▸ **Work to complete**
Copy everything in the data below exactly except the pictures.

▸ **Given information**
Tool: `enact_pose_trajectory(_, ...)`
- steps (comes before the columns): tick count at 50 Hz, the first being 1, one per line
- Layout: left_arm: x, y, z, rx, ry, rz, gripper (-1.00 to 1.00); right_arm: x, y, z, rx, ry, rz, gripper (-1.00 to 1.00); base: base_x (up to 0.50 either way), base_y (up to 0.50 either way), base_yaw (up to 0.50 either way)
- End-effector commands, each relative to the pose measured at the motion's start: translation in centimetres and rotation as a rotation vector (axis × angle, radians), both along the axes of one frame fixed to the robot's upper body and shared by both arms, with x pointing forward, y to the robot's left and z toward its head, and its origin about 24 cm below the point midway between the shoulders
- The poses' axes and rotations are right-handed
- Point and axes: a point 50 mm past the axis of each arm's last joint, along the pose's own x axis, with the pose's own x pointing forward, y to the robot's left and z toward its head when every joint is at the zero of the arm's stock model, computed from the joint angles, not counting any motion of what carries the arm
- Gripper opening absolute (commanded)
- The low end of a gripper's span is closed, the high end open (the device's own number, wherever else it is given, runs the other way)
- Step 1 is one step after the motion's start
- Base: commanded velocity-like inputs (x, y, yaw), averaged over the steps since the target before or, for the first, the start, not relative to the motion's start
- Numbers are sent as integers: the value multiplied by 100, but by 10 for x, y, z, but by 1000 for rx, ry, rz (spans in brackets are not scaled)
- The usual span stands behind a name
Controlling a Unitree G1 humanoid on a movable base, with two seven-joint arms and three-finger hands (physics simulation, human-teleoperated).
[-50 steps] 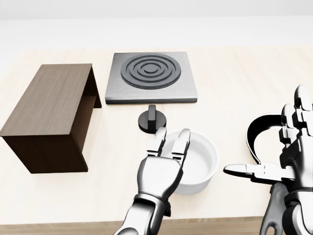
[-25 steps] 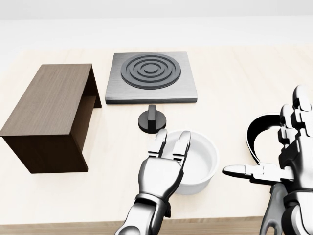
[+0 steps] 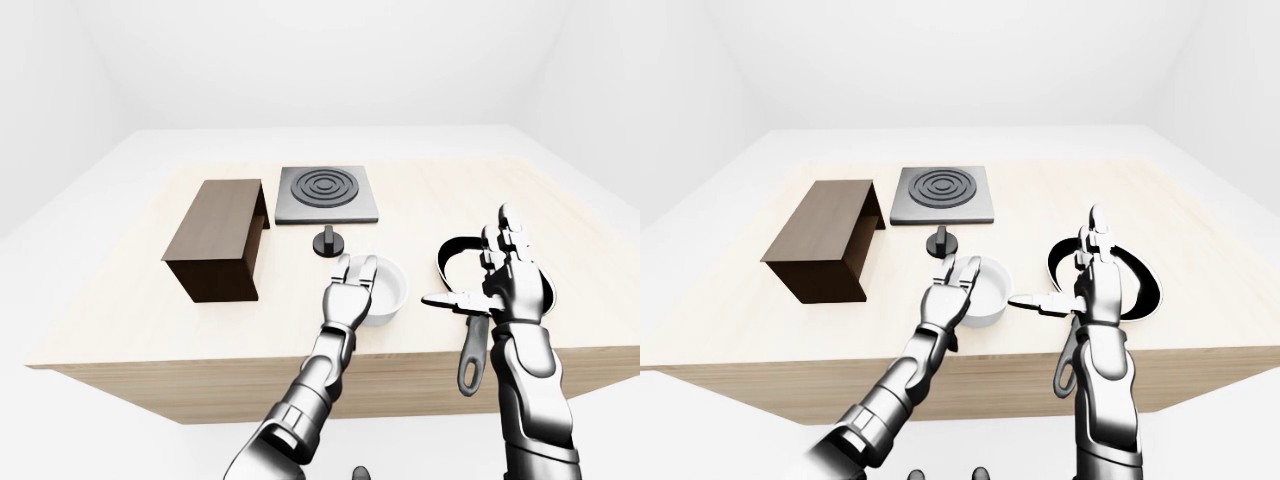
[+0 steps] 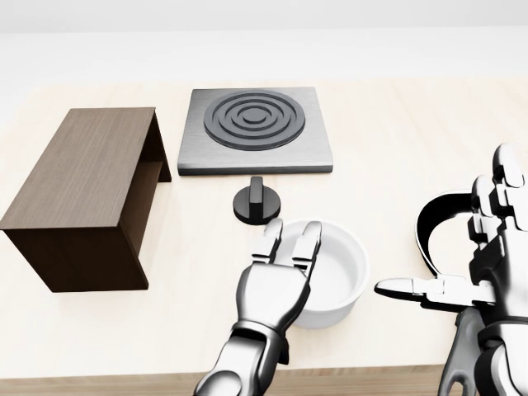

▸ **Exercise solution**
Tool: `enact_pose_trajectory(_, ...)`
- steps (comes before the columns): tick count at 50 Hz, the first being 1, one per line
- Layout: left_arm: x, y, z, rx, ry, rz, gripper (-1.00 to 1.00); right_arm: x, y, z, rx, ry, rz, gripper (-1.00 to 1.00); base: base_x (up to 0.50 either way), base_y (up to 0.50 either way), base_yaw (up to 0.50 either way)
- End-effector commands, each relative to the pose measured at the motion's start: translation in centimetres and rotation as a rotation vector (axis × angle, radians), both along the axes of one frame fixed to the robot's upper body and shared by both arms, with x pointing forward, y to the robot's left and z toward its head, and its origin about 24 cm below the point midway between the shoulders
- The poses' axes and rotations are right-handed
- Point and axes: a point 50 mm past the axis of each arm's last joint, along the pose's own x axis, with the pose's own x pointing forward, y to the robot's left and z toward its head when every joint is at the zero of the arm's stock model, computed from the joint angles, not counting any motion of what carries the arm
- Gripper opening absolute (commanded)
- The low end of a gripper's span is closed, the high end open (the device's own number, wherever else it is given, runs the other way)
- Step 1 is one step after the motion's start
- Base: commanded velocity-like inputs (x, y, yaw), averaged over the steps since the target before or, for the first, the start, not relative to the motion's start
- Numbers are sent as integers: the value multiplied by 100, but by 10 for x, y, z, but by 1000 for rx, ry, rz (spans in brackets are not scaled)
- The usual span stands behind a name
Controlling a Unitree G1 humanoid on a movable base, with two seven-joint arms and three-finger hands (physics simulation, human-teleoperated).
[-50 steps] 
[-25 steps] 
[+0 steps] 
[+0 steps] 

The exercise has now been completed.